In the meantime, I’ve been dealing with pack meetings from morning till night, until I’ve seen for myself why Conall was so damn grouchy all the time. While there are good ideas and items we absolutely have to discuss and address in the mix, the majority of it is complaints and requests. It makes me feel like some angry Santa Claus who goes around telling children there will be nothing but coal in their stockings this year.
This week, we discovered the hunters dedicated to finding us and torturing information and our powers out of us before slaughter are calling themselves the Arcane Tribunal and grow bigger each day.
All while the pack members are arguing who gets to be in charge during PTA meetings.
Conall reminded me that when there’s a danger outside our walls, our members need normalcy more than ever inside of them.
More than anything, we needed to protect ourselves from those outside threats so that we could go on arguing about whether or not the kids needed to learn cursive.
I lift a finger to signal to Riven I’ll be with them in a minute, then dial up Sasquatch and tell him to pick up Natalia from my place and escort her to the meeting chamber. While I could tell it was a difficult shift for the mountainous ginger who looked like a time-traveling Viking to go from Conall and Kerrigan’s personal bodyguards to taking orders from me, at this point, he’s the only one I trust to handle Talia with a modicum of respect—even if she gets sassy.
Hoping my best welcome-wagon pair could work their own type of magic, I sent Kerrigan and Gina over yesterday afternoon while I was in meetings to check in on my wife. Not even they could get much out of her, and she was surlier than ever by the time I arrived home in the evening.
At this point, the only way the two of us would create a supernatural heir was in the lab.
Is that the kind of thing Kerrigan could do at the clinic?
It’d be a pity to skip the fun part, where I buried myself between Natalia’s thighs and savored every little whimper and moan…
At the thundering of my heart, I have to press pause on the dirty thought reel. With a shift of my feet and a clearing of my throat, I calm my breathing and remind myself I’m standing in the middle of a forest.
Across from an overly smooth vampire.
“Come with me,” I say after confirming Sasquatch is on his way to the meeting chamber with Natalia. He didn’t bother commenting on how her mood was, but I’m sure as soon as she lays eyes on me, it’ll be downright icy.

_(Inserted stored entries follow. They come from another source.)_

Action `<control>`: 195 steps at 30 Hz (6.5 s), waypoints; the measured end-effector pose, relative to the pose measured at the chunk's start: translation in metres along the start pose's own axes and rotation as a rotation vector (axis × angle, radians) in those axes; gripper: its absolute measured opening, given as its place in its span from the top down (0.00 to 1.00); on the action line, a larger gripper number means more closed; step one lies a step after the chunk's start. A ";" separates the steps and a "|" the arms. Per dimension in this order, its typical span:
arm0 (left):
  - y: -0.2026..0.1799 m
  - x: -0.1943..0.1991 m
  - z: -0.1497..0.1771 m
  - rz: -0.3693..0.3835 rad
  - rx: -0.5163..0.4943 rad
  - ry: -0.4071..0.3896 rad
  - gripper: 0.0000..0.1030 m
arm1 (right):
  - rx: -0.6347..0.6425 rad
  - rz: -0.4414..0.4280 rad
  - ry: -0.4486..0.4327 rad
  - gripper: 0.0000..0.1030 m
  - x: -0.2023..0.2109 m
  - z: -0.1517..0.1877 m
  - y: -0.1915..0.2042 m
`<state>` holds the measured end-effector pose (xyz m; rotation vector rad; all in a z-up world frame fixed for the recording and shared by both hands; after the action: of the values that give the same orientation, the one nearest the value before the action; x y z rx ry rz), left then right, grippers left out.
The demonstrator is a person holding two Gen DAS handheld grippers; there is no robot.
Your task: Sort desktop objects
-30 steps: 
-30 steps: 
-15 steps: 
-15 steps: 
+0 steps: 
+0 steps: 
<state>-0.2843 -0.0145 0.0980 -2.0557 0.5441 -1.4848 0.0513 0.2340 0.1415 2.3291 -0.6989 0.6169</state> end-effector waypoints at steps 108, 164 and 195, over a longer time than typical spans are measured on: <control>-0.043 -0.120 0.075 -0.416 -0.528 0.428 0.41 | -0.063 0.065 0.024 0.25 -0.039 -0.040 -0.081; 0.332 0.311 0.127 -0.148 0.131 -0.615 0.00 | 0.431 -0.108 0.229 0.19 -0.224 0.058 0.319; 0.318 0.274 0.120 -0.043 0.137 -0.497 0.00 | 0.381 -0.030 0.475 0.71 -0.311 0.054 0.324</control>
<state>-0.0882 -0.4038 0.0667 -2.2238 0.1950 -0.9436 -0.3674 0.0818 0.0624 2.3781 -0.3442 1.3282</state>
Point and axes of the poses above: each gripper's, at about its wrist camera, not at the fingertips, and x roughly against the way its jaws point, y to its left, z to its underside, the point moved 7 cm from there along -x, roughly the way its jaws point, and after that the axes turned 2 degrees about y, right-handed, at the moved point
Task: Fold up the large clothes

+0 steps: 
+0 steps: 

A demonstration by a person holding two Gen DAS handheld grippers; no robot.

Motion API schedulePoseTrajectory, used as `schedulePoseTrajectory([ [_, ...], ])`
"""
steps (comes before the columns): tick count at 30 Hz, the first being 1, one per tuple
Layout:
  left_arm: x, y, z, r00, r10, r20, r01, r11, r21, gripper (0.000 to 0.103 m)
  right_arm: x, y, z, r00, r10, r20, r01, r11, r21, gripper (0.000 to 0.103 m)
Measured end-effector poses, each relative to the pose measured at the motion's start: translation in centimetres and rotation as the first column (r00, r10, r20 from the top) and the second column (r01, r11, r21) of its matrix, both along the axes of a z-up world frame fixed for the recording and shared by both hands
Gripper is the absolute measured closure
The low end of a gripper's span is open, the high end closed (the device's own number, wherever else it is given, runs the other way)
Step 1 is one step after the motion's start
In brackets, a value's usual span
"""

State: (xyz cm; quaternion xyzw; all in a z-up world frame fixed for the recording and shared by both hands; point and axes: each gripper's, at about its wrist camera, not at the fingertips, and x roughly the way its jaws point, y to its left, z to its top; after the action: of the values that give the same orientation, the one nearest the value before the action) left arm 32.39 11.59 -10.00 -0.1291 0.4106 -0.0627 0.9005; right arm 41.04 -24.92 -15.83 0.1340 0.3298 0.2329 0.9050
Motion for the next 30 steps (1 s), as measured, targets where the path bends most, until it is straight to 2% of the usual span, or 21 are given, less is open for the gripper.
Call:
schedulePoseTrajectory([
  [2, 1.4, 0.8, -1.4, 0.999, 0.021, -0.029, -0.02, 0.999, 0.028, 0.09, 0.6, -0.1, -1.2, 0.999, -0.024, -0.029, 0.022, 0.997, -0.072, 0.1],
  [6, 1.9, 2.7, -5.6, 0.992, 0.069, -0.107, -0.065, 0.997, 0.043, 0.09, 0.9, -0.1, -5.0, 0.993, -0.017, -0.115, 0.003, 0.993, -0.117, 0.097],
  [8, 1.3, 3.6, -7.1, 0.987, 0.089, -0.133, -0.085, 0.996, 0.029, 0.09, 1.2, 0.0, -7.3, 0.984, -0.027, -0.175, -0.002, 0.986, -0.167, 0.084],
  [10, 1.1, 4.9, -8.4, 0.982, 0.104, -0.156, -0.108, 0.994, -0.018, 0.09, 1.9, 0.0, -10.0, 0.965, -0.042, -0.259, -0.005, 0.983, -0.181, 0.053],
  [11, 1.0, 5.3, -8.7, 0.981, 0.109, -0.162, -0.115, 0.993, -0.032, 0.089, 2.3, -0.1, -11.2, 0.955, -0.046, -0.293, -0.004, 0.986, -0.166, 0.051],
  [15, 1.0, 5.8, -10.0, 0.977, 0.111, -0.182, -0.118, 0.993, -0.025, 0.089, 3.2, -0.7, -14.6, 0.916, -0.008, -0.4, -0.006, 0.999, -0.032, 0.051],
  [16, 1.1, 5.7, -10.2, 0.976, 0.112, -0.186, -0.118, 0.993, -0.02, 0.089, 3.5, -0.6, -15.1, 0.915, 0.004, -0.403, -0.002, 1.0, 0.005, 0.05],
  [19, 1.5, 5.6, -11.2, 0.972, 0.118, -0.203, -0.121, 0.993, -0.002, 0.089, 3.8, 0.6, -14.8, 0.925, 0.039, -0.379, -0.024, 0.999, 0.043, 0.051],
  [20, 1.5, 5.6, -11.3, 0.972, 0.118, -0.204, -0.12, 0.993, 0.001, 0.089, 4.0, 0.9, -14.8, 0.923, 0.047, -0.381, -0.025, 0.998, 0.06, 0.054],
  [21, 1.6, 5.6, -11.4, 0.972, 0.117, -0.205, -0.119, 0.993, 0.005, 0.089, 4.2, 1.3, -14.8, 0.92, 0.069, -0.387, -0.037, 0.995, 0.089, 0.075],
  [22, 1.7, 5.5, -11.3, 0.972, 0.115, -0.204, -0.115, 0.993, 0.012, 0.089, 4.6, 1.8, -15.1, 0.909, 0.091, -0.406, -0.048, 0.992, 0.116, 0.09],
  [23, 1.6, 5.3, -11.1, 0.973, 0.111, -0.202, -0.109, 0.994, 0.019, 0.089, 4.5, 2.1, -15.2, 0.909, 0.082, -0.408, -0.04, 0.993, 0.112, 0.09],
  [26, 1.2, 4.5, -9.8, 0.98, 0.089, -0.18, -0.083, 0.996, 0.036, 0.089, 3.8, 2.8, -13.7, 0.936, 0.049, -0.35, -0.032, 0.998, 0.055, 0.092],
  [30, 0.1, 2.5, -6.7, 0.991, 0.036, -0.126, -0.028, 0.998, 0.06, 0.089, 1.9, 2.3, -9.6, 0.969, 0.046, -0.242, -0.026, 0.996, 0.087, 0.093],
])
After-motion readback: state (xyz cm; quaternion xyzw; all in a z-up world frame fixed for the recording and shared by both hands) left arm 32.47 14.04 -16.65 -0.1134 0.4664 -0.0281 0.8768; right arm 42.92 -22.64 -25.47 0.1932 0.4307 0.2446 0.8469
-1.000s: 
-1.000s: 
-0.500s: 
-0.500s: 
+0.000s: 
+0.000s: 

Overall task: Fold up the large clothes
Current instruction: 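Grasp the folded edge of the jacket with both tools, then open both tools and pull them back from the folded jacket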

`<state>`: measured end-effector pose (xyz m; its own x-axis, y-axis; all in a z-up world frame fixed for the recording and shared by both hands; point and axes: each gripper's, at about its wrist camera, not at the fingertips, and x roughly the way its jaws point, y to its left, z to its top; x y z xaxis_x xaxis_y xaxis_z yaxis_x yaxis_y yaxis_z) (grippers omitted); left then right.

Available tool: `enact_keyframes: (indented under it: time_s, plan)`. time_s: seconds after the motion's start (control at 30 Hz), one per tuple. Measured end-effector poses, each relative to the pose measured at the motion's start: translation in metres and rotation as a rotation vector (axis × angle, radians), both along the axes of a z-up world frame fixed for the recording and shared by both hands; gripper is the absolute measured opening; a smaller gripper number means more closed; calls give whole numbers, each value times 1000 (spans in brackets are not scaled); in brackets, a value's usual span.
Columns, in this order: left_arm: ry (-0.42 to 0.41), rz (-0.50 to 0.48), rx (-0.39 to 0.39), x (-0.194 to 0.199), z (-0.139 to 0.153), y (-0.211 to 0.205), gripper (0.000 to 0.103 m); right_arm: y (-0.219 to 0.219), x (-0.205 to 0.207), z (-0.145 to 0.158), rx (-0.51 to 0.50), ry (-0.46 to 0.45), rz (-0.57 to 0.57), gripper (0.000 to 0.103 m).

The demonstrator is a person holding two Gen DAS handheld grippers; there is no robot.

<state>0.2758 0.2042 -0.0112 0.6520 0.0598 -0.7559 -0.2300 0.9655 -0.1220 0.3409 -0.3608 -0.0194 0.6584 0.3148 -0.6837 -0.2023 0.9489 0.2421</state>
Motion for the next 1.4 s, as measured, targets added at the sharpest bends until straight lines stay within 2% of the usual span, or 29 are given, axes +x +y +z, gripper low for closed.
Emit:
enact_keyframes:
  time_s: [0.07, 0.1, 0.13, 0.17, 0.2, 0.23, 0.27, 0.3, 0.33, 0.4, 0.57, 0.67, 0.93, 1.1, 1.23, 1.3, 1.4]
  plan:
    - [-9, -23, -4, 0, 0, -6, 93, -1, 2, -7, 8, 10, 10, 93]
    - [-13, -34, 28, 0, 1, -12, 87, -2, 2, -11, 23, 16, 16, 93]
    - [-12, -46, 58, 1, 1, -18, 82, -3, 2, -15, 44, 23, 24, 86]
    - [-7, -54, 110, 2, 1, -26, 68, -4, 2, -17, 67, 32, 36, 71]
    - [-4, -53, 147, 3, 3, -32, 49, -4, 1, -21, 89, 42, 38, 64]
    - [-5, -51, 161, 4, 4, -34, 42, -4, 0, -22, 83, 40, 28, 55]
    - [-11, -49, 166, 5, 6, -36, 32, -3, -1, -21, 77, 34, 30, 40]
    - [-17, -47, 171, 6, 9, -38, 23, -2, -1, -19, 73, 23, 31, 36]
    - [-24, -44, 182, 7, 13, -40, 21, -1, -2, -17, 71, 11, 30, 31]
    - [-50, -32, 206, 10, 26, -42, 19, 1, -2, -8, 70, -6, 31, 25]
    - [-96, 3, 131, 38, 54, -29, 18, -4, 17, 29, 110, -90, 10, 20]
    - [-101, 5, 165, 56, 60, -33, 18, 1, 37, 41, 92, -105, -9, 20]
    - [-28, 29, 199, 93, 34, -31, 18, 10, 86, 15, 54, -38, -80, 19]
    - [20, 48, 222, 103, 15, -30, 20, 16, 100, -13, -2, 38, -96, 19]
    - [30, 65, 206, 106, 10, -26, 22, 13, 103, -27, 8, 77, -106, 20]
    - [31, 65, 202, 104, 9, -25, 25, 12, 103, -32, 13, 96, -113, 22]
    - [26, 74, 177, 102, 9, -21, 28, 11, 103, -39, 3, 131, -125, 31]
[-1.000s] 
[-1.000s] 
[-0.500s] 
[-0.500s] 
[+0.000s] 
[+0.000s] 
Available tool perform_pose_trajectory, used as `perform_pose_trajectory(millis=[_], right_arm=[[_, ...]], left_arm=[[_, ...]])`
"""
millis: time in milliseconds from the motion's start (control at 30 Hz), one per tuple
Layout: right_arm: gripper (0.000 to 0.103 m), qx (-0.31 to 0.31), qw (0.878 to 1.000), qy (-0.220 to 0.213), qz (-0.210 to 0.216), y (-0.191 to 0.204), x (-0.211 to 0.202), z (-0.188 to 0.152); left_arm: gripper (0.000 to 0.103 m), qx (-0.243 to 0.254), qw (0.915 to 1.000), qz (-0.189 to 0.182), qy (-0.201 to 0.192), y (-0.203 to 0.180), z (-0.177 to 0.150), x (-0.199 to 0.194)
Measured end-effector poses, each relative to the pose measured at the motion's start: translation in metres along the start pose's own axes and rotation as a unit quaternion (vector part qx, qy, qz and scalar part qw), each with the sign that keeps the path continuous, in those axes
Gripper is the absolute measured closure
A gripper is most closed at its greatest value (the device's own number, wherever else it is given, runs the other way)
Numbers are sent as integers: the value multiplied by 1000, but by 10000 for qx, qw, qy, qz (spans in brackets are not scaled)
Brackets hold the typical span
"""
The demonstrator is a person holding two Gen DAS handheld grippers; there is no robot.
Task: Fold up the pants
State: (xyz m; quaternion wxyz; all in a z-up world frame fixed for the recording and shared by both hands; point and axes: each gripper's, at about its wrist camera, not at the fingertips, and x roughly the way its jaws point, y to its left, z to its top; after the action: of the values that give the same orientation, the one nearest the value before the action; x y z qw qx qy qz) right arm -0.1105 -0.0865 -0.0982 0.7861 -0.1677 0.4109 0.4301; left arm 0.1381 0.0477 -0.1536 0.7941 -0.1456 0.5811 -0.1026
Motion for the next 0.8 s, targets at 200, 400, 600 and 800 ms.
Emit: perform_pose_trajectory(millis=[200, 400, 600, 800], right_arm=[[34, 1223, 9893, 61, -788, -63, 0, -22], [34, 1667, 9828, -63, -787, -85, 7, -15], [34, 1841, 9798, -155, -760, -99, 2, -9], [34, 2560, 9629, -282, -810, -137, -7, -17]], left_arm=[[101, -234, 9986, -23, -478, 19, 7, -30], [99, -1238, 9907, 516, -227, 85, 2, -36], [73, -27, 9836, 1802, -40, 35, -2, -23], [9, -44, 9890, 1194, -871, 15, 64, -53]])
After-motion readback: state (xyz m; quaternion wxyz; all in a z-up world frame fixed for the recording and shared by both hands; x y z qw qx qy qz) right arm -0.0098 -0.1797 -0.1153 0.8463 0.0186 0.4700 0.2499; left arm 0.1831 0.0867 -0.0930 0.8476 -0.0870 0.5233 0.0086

As I escort Riven inside the compound, a line of bodyguards at my side, I scrub a hand over my face. After a day of being the decider for so many things I didn’t give a shit about, I was spent. I didn’t want to have to determine one more thing.
But with so many lives hanging in the balance, what I wanted no longer mattered.
That was the other thing about becoming alpha—it never stopped. And with a dangerous faction of humans out there with the sole purpose of eradicating us from the earth, we needed every ally and extra minute we could get.
CHAPTER SIXTEEN
The council chamberis remarkably colder than the rest of the compound. Maybe it’s the stone floors, the absence of windows, or the uncomfortable-looking wooden benches. The raised platform of werewolves up front, like the room itself, is built for judgment.
Sasquatch, the werewolf acting as my too-tall, hulking shadow, delivers me inside with a nod to my husband. The enormous guy knocked on my door hard enough that the window frames rattled, informed me he’d be escorting me to Diego as ordered, and that I could choose the easy way or the hard way.
As tempted as I was to tell him he could go fuck himself—and Diego, too—there was a whole phrase about working smarter not harder. Plus the guy didn’t say a word, refusing to answer any of my questions or respond to any of my insults about werewolves.
“Go on up,” Sasquatch says, pointing his finger like I’ll struggle to find my way. Diego’s seated in that center seat on the raised platform like a king, his men at his side—and that very much included Nissa.
As I’d learned the night of the bonfire and ax throwing, the head of the Bridgewater Pack is all Diego De la Cruz will ever be, even to me. No going and thinking we had any form of friendship or intimacy.
No more cuddly chats by the fire or swooning that he cares if I’ve had a s’more before. I opened the shutters to my heart too wide that evening before the flickering flames—wanting so badly to fit in, even in a pack of mangy wolves…
It stung every single time I recalled the entire audience shrinking away.
Evidently,theygot to use their supernatural strength to show off and throw axes, but I received the message loud and clear that they didn’t allow others to do the same.
Since that’d led me to declare my magic was the curse both of us always knew it was, I couldn’t currently access it. Not that I’d told Diego or anyone else that my powers were giving the silent treatment to me.
So big surprise, training isn’t going so great, and the instant I see Riven, a suffocating sense of failure settles over me.
I’m a champagne bottle someone’s shaken within an inch of its life, corked too tight and ready to pop.
I’m not sure if it’ll be anger or tears, only that it’ll be wrong either way.
“I trust the night finds you well,” they say, their eyes extracting all my secrets with the briefest of glances. Brightly painted lips purse, conveying they’ve noticed the night has not.